Start of ENTRIES SHOWN

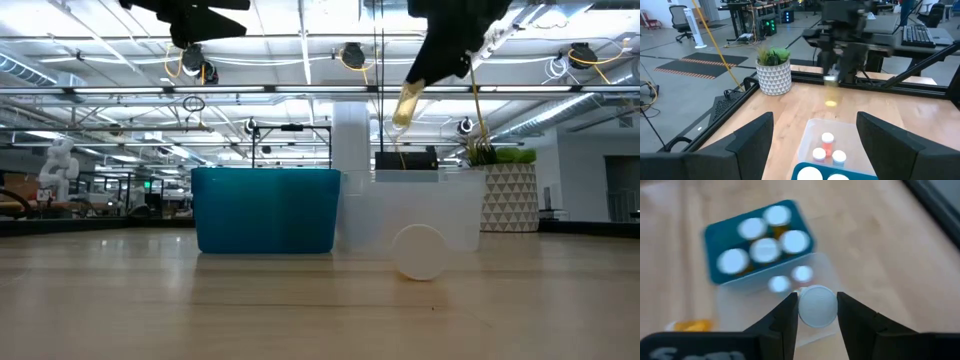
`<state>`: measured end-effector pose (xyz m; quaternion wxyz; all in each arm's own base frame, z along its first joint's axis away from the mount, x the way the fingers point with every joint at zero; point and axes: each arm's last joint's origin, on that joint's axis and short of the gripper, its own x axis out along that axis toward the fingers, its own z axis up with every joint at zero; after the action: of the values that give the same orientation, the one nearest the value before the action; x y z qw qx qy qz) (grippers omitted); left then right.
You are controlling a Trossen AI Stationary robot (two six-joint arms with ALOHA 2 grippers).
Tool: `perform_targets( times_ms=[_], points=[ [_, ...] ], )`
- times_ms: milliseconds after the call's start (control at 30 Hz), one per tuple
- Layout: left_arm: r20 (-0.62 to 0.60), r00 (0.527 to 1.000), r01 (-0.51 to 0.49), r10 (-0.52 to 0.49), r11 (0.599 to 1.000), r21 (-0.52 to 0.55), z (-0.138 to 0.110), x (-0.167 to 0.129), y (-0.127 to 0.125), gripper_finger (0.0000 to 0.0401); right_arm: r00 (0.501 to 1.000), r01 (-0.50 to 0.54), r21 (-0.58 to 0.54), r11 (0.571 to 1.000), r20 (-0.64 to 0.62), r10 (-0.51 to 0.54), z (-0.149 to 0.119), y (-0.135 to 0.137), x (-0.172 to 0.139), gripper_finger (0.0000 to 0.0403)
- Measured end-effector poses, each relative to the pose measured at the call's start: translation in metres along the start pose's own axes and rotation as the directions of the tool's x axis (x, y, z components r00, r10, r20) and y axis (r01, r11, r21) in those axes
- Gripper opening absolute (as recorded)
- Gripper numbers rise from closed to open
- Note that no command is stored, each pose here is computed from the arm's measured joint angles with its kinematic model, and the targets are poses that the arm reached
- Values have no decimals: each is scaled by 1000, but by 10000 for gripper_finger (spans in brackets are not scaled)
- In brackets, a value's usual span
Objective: Pick and place medicine bottles into bin by pill shape (circle, oval)
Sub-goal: Put the small yellow pill bottle into the transparent bin
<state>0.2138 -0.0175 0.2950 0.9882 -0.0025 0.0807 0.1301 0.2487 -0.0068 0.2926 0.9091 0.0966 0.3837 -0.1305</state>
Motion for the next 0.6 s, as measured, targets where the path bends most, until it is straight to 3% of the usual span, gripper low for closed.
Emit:
perform_targets(
  times_ms=[267, 600],
  points=[
    [2, 1000, 9, -9, 1000, 1, 0, -1, -2, 285, 998, -66, -33, 997, -25, 65, -12, 42, 9, 116],
    [0, 1000, 10, -10, 1000, -2, 0, -1, -2, 285, 984, -16, -61, 998, -176, 5, -29, 60, 65, 116]
  ],
)
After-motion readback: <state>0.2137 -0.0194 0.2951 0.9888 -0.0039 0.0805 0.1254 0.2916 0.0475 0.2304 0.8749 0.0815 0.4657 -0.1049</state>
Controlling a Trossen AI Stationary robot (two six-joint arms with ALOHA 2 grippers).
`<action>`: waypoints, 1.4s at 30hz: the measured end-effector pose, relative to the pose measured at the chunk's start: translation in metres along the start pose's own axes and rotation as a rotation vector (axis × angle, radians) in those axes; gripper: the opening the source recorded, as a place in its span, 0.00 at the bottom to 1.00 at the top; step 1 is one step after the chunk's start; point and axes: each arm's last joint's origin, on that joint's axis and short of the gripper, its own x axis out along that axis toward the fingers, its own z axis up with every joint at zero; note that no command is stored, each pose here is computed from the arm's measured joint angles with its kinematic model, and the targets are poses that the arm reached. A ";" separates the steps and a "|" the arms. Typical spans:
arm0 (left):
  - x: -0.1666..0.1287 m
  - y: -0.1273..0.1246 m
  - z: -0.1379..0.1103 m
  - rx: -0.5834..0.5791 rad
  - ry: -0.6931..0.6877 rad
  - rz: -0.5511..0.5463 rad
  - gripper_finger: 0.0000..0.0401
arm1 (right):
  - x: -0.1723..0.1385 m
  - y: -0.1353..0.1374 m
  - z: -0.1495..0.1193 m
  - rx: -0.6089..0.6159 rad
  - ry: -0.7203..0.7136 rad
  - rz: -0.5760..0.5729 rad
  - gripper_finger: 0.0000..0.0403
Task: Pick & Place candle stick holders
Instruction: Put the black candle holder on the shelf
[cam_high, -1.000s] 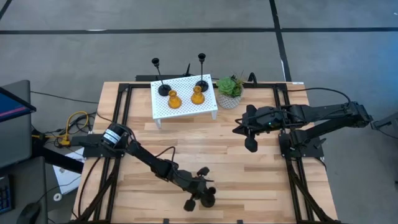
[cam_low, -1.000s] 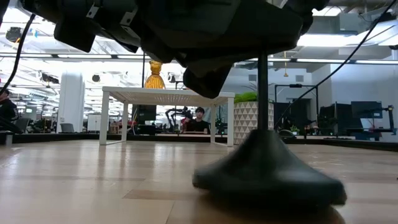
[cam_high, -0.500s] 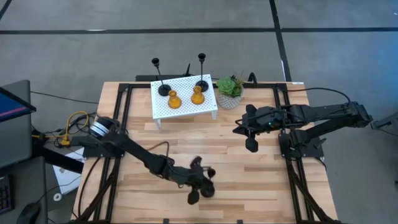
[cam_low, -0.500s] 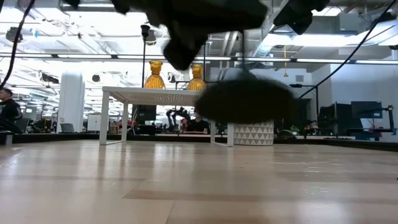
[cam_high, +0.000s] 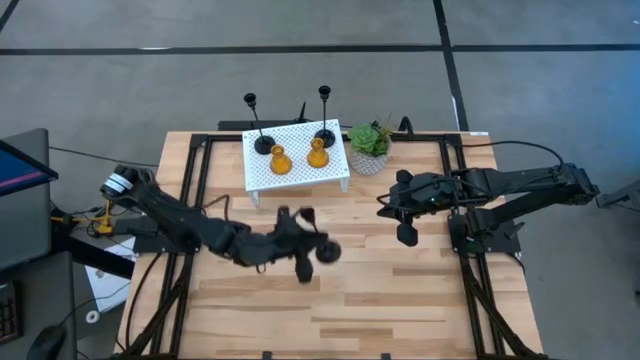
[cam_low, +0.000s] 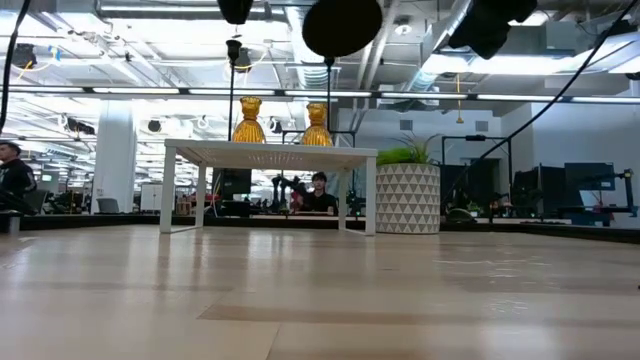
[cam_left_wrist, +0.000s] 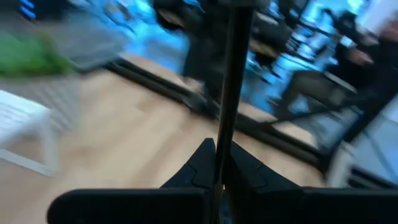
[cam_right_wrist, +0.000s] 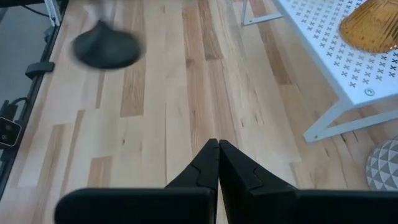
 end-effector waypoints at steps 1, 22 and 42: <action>0.001 0.004 0.005 0.004 -0.021 0.030 0.03 | 0.000 0.000 0.000 0.000 0.000 0.000 0.00; 0.022 0.092 0.052 0.193 -0.116 0.517 0.03 | 0.000 -0.001 0.000 -0.014 -0.005 -0.015 0.00; 0.042 0.134 0.044 0.097 -0.023 0.619 0.03 | 0.000 -0.001 0.000 -0.014 -0.007 -0.030 0.00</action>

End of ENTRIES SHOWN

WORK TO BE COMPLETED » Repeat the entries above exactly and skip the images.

RESULT OF THE EXERCISE »
`<state>`: measured end-effector pose (xyz m; quaternion wxyz; all in each arm's own base frame, z along its first joint's axis away from the mount, x the way the fingers point with every joint at zero; point and axes: each arm's last joint's origin, on that joint's axis and short of the gripper, its own x axis out along that axis toward the fingers, its own z axis up with every joint at zero; after the action: of the values that give the same orientation, the one nearest the value before the action; x y z qw qx qy qz) (grippers omitted); left then right.
You are controlling a Trossen AI Stationary robot (two six-joint arms with ALOHA 2 grippers).
Tool: `perform_targets( times_ms=[_], points=[ [_, ...] ], )`
- times_ms: milliseconds after the call's start (control at 30 Hz), one per tuple
- Layout: left_arm: r20 (-0.62 to 0.60), r00 (0.527 to 1.000), r01 (-0.51 to 0.49), r10 (-0.52 to 0.49), r11 (0.599 to 1.000), r21 (-0.52 to 0.55), z (-0.138 to 0.110), x (-0.167 to 0.129), y (-0.127 to 0.125), gripper_finger (0.0000 to 0.0401); right_arm: r00 (0.501 to 1.000), r01 (-0.50 to 0.54), r21 (-0.58 to 0.54), r11 (0.571 to 1.000), r20 (-0.64 to 0.62), r10 (-0.51 to 0.54), z (-0.149 to 0.119), y (-0.135 to 0.137), x (-0.172 to 0.139), gripper_finger (0.0000 to 0.0403)
- Measured end-effector poses, each relative to the pose measured at the call's start: translation in metres along the start pose's own axes and rotation as the directions of the tool's x axis (x, y, z components r00, r10, r20) and y axis (r01, r11, r21) in those axes
- Gripper opening absolute (as recorded)
- Gripper numbers rise from closed to open
- Note that no command is stored, each pose here is computed from the arm's measured joint angles with its kinematic model, and the targets are poses that the arm reached
- Values have no decimals: each is scaled by 1000, but by 10000 for gripper_finger (spans in brackets are not scaled)
- In brackets, a value's usual span
Objective: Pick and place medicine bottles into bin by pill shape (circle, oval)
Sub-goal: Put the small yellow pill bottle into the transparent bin
<state>0.2138 -0.0175 0.2950 0.9882 -0.0025 0.0807 0.1301 0.2487 -0.0068 0.2926 0.9091 0.0966 0.3837 -0.1305</state>
Motion for the next 0.6 s, as measured, targets where the path bends most, until it is straight to 3% of the usual span, gripper low for closed.
Emit:
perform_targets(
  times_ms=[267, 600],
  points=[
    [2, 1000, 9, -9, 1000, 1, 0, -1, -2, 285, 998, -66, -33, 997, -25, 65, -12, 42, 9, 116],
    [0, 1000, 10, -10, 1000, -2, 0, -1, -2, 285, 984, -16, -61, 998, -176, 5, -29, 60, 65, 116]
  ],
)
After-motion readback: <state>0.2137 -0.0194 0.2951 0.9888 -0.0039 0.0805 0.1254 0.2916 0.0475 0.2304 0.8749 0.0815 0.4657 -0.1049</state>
Controlling a Trossen AI Stationary robot (two six-joint arms with ALOHA 2 grippers).
`<action>`: waypoints, 1.4s at 30hz: the measured end-effector pose, relative to the pose measured at the chunk's start: translation in metres along the start pose's own axes and rotation as a rotation vector (axis × angle, radians) in those axes; gripper: the opening the source recorded, as a place in its span, 0.00 at the bottom to 1.00 at the top; step 1 is one step after the chunk's start; point and axes: each arm's last joint's origin, on that joint's axis and short of the gripper, its own x axis out along that axis toward the fingers, its own z axis up with every joint at zero; note that no command is stored, each pose here is computed from the arm's measured joint angles with its kinematic model, and the targets are poses that the arm reached. A ";" separates the steps and a "|" the arms. Typical spans:
arm0 (left):
  - x: -0.1666..0.1287 m
  - y: -0.1273..0.1246 m
  - z: -0.1379..0.1103 m
  - rx: -0.5834..0.5791 rad
  - ry: -0.6931..0.6877 rad
  - rz: -0.5511..0.5463 rad
  - gripper_finger: 0.0000..0.0401
arm1 (right):
  - x: -0.1723..0.1385 m
  - y: -0.1353..0.1374 m
  - z: -0.1495..0.1193 m
  - rx: -0.6089..0.6159 rad
  - ry: -0.7203..0.7136 rad
  - rz: -0.5760..0.5729 rad
  - gripper_finger: 0.0000..0.0403
Task: Pick & Place candle stick holders
Instruction: Put the black candle holder on the shelf
[cam_high, -1.000s] 
[cam_low, -1.000s] 
[cam_high, -0.500s] 
[cam_low, -0.500s] 
[cam_high, +0.000s] 
[cam_low, +0.000s] 
[cam_left_wrist, +0.000s] 
[cam_right_wrist, +0.000s] 
 end-effector waypoints at steps 1, 22 and 42: <action>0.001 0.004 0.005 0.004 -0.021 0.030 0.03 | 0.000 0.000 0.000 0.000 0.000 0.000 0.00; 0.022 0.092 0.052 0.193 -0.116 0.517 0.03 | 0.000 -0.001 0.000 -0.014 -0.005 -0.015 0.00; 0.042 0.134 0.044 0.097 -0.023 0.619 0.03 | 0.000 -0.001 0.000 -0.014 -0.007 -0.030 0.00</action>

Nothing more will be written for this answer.